Por Esperanza Cabello
La Plaza de las Petaqueras
Corresponde al nuevo espacio urbano situado frente a la zona de El Rodezno y junto al antiguo convento de Capuchinos, inaugurada en 2024 como parte de la renovación del entorno histórico y turístico de esta zona de Ubrique y con motivo de la primera feria “Bajo la piel”
La Plaza de las Petaqueras es una pequeña placita moderna construida sobre la cubierta de un depósito de agua, aprovechando un espacio técnico que hasta entonces no tenía uso urbano. Su creación tiene además un fuerte simbolismo, porque vuelve a unir dos elementos esenciales de la historia ubriqueña, el agua y la industria de la piel.
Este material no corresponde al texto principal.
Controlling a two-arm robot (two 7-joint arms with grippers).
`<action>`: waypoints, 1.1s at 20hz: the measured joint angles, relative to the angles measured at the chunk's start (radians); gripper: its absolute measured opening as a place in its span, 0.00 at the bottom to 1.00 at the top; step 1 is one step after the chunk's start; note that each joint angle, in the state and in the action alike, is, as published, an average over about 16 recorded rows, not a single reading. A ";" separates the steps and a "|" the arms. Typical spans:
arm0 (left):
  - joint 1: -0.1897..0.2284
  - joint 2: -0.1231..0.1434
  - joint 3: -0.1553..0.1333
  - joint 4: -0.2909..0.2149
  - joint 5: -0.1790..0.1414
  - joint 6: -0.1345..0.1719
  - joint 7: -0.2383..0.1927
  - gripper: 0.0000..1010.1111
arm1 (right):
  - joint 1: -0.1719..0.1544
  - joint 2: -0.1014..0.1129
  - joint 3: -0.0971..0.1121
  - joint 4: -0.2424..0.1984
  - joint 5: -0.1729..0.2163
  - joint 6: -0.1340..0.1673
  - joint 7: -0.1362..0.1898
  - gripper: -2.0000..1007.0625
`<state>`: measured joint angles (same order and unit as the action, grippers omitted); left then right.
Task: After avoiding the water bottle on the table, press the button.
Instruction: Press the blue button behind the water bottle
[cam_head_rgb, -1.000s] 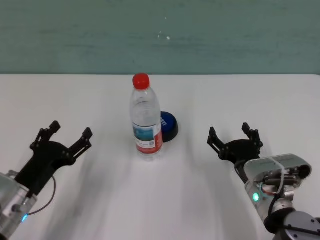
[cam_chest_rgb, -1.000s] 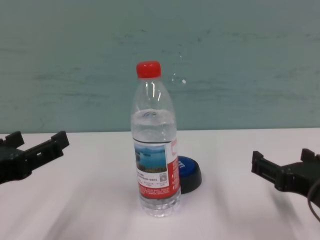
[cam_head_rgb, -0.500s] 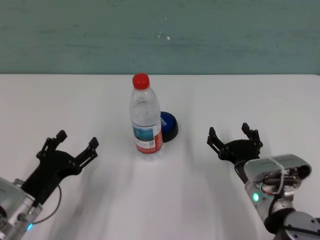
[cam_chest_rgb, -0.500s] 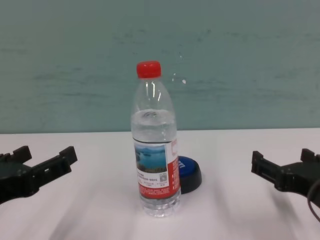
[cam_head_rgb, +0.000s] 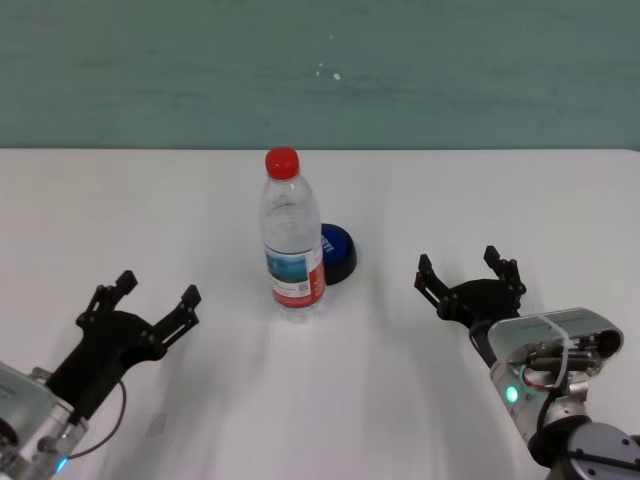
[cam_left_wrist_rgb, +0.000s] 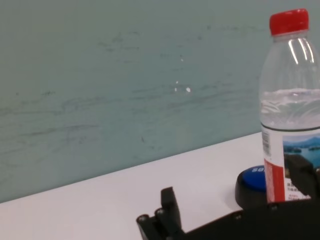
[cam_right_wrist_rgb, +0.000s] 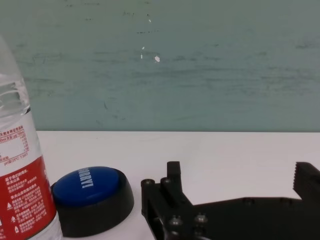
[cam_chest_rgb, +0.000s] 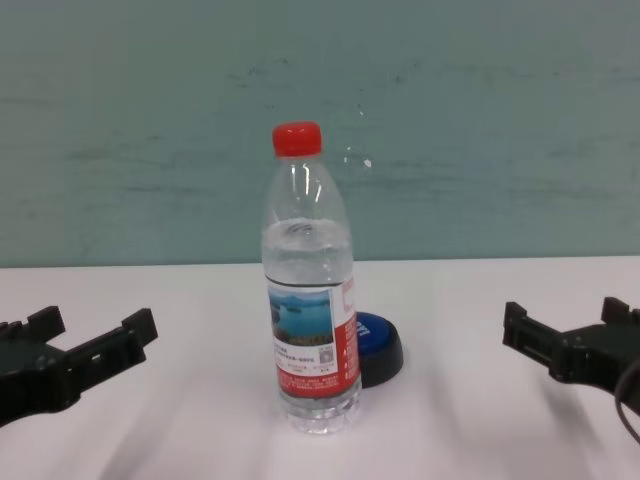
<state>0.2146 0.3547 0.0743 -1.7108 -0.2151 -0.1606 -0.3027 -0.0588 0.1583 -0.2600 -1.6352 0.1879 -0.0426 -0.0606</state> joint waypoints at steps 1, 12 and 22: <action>0.001 0.000 0.000 0.000 0.001 0.000 0.000 1.00 | 0.000 0.000 0.000 0.000 0.000 0.000 0.000 1.00; 0.001 0.000 0.000 0.000 0.002 0.000 0.001 1.00 | -0.001 -0.004 0.004 0.000 -0.003 0.002 0.008 1.00; 0.000 -0.001 0.000 0.000 0.002 0.000 0.001 1.00 | -0.003 -0.023 0.018 0.003 -0.018 0.009 0.037 1.00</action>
<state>0.2146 0.3538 0.0744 -1.7105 -0.2135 -0.1608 -0.3017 -0.0615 0.1356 -0.2418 -1.6319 0.1703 -0.0335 -0.0234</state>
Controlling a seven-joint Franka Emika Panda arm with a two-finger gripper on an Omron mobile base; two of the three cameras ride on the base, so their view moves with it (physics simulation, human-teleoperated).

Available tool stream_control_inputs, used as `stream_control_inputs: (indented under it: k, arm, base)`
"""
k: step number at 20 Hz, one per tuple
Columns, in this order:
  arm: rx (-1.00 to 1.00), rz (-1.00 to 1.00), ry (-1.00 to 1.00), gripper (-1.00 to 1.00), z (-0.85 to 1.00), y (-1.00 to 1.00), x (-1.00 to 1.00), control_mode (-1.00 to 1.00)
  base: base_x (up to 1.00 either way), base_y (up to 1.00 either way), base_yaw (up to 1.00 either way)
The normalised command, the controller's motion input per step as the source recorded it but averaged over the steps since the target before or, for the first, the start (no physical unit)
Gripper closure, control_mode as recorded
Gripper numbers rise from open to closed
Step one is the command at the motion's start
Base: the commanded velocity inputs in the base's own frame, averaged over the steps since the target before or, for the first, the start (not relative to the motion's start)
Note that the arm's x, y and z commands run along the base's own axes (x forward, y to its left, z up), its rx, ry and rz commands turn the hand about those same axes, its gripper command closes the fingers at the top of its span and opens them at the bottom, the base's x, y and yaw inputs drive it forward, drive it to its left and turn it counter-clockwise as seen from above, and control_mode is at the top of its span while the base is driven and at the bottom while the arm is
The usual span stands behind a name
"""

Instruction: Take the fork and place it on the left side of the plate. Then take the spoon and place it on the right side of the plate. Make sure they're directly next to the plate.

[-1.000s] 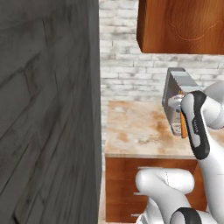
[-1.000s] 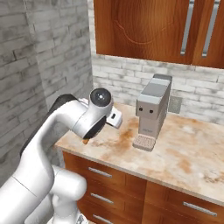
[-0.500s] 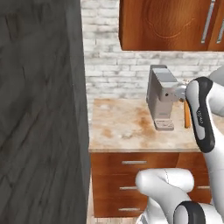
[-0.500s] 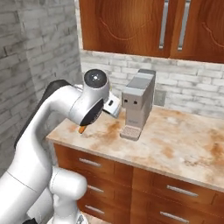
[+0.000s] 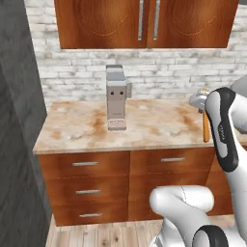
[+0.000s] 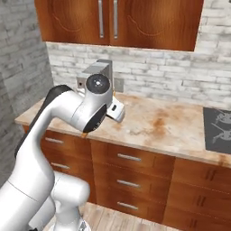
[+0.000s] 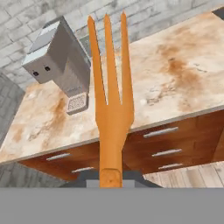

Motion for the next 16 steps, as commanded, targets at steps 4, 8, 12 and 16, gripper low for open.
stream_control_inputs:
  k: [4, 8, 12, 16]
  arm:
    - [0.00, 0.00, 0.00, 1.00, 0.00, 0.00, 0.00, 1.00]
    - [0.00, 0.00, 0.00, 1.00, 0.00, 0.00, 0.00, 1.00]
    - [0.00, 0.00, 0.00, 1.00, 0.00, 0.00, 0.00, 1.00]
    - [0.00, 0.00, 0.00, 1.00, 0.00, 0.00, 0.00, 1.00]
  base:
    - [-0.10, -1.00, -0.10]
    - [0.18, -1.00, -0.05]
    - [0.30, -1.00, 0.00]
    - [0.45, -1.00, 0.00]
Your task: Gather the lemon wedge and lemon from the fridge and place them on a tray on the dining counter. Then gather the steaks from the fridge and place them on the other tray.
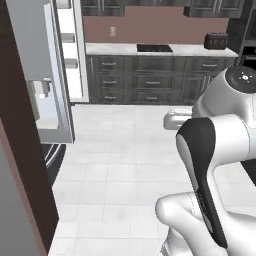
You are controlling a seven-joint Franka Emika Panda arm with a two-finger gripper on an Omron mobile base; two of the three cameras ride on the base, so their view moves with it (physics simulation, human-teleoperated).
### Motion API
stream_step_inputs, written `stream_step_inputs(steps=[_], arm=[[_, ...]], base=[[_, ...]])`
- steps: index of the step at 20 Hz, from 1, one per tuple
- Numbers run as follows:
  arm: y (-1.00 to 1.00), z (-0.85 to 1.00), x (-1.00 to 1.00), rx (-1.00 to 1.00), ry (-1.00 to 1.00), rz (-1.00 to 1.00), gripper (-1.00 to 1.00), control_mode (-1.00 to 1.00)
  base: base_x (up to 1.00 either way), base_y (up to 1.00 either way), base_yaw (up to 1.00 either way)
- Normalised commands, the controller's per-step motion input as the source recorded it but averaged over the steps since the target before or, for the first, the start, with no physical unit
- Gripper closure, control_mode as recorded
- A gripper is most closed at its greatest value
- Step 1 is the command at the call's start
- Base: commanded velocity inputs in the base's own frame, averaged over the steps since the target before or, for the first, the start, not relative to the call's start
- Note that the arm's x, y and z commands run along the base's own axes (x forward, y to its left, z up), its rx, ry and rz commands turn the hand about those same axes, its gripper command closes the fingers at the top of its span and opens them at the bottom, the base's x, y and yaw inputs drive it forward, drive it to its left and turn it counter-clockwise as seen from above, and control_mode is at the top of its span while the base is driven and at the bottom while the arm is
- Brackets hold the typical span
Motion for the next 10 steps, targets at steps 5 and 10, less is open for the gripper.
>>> stream_step_inputs(steps=[5, 10], arm=[[0.00, 0.00, 0.00, 0.00, 0.00, 0.00, 1.00, 1.00], [0.00, 0.00, 0.00, 0.00, 0.00, 0.00, 1.00, 1.00]], base=[[-0.88, -0.41, -0.17], [-0.75, -0.79, -0.08]])
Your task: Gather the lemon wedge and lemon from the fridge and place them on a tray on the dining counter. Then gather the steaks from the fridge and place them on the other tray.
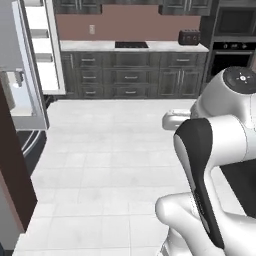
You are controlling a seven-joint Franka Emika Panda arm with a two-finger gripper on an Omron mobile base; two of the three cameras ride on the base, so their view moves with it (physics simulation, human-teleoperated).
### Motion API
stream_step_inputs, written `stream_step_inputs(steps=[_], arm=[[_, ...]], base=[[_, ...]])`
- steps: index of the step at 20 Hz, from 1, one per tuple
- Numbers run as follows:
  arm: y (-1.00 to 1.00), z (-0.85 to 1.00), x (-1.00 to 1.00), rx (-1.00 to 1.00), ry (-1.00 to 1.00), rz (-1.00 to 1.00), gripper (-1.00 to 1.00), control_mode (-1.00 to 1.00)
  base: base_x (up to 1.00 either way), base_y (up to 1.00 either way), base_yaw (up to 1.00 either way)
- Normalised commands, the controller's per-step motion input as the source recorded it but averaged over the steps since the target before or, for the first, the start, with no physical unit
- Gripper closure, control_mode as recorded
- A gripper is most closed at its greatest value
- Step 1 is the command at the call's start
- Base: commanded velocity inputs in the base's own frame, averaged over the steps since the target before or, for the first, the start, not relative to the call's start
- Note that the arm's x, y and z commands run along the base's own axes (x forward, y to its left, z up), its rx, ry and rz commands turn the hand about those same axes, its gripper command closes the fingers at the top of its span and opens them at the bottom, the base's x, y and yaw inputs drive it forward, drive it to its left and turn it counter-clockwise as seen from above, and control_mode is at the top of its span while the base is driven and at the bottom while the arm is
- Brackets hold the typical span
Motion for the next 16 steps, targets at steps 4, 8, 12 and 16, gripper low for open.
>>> stream_step_inputs(steps=[4, 8, 12, 16], arm=[[0.00, 0.00, 0.00, 0.00, 0.00, 0.00, 1.00, 1.00], [0.00, 0.00, 0.00, 0.00, 0.00, 0.00, 1.00, 1.00], [0.00, 0.00, 0.00, 0.00, 0.00, 0.00, 1.00, 1.00], [0.00, 0.00, 0.00, 0.00, 0.00, 0.00, 1.00, 1.00]], base=[[-0.83, -0.98, -0.02], [-0.81, -0.95, -0.03], [-0.47, -1.00, -0.02], [-0.08, -1.00, -0.01]])
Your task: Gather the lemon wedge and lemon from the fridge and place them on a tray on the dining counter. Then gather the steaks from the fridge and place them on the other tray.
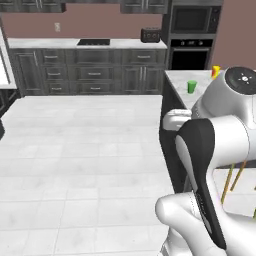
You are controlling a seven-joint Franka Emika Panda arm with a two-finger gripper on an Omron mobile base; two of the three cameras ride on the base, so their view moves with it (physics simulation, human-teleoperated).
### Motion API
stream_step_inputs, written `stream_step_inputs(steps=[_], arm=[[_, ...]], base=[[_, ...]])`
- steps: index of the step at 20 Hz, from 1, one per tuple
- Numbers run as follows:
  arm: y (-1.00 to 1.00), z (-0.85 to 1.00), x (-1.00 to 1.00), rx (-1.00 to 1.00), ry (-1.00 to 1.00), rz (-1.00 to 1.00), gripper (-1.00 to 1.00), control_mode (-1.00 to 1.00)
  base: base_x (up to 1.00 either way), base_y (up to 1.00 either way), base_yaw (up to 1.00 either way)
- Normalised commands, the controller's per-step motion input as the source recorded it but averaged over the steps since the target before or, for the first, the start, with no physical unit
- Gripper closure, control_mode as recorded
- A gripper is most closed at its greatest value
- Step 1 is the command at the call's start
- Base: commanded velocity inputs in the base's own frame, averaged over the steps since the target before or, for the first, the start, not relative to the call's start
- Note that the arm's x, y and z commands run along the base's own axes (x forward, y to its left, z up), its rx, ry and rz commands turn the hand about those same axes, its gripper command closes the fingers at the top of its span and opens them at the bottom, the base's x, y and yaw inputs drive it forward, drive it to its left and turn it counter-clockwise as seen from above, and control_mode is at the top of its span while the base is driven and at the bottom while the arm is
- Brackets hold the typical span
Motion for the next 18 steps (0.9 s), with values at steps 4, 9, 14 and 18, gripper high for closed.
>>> stream_step_inputs(steps=[4, 9, 14, 18], arm=[[0.00, 0.00, 0.00, 0.00, 0.00, 0.00, 1.00, 1.00], [0.00, 0.00, 0.00, 0.00, 0.00, 0.00, 1.00, 1.00], [0.00, 0.00, 0.00, 0.00, 0.00, 0.00, 1.00, 1.00], [0.00, 0.00, 0.00, 0.00, 0.00, 0.00, 1.00, 1.00]], base=[[0.10, -1.00, -0.02], [0.19, -1.00, -0.02], [0.39, -1.00, -0.04], [0.65, -0.85, -0.02]])
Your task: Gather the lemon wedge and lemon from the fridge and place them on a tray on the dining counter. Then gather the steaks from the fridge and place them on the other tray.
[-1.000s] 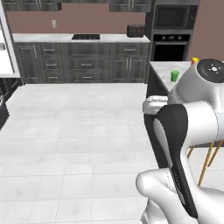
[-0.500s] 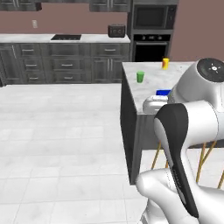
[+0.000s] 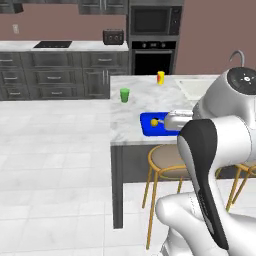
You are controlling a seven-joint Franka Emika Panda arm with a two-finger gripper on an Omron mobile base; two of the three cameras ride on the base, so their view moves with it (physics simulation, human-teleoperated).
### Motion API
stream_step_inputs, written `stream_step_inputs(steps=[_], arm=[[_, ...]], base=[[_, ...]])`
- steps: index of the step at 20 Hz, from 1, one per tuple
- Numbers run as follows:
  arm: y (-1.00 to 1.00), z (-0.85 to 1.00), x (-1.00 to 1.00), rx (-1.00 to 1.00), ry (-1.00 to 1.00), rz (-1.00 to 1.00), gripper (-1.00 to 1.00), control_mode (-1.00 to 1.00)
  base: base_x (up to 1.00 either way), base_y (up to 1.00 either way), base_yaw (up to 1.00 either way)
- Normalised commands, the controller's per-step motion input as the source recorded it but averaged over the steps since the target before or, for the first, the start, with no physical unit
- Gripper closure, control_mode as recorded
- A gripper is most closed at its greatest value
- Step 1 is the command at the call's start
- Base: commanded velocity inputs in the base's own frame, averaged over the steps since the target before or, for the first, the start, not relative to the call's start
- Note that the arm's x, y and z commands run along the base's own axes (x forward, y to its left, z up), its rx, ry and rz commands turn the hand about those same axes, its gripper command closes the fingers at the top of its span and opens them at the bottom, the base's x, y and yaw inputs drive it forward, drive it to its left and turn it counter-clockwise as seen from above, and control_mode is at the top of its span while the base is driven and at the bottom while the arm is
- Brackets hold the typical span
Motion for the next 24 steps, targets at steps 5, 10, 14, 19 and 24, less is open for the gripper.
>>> stream_step_inputs(steps=[5, 10, 14, 19, 24], arm=[[0.00, 0.00, 0.00, 0.00, 0.00, 0.00, 1.00, 1.00], [0.00, 0.00, 0.00, 0.00, 0.00, 0.00, 1.00, 1.00], [-0.51, 0.01, 0.58, 0.08, 0.07, 0.00, 1.00, -1.00], [-0.43, -0.10, 0.97, 0.06, 0.13, 0.00, 1.00, -1.00], [-0.01, -0.54, 1.00, 0.00, 0.17, 0.00, 1.00, -1.00]], base=[[0.54, -0.76, -0.01], [0.35, -0.60, -0.01], [0.12, -0.16, 0.00], [0.00, 0.00, 0.00], [0.00, 0.00, 0.00]])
No es casual que se sitúe precisamente junto al Rodezno, uno de los lugares históricos donde convivieron nacimientos de agua, tenerías, molinos y talleres artesanales.
La plaza de las Petaqueras posee un carácter mucho más visual, turístico y conmemorativo.
Se trata de un espacio abierto y despejado, pensado como pequeño mirador y punto de encuentro dentro de las rutas patrimoniales del municipio. Desde allí se obtiene además una perspectiva muy interesante del entorno del convento de Capuchinos y de la entrada histórica hacia la zona del Rodezno, por debajo del depósito de la Cornicabra.
Uno de sus elementos más llamativos es la reproducción decorativa de la ermita de San Antonio, concebida como estructura escenográfica y lugar para fotografías. Esta pequeña recreación se ha convertido rápidamente en uno de los rincones más fotografiados por visitantes y vecinos, especialmente durante actividades culturales y rutas turísticas. La elección de la ermita no es casual, ya que San Antonio constituye uno de los referentes patrimoniales y devocionales más queridos de Ubrique.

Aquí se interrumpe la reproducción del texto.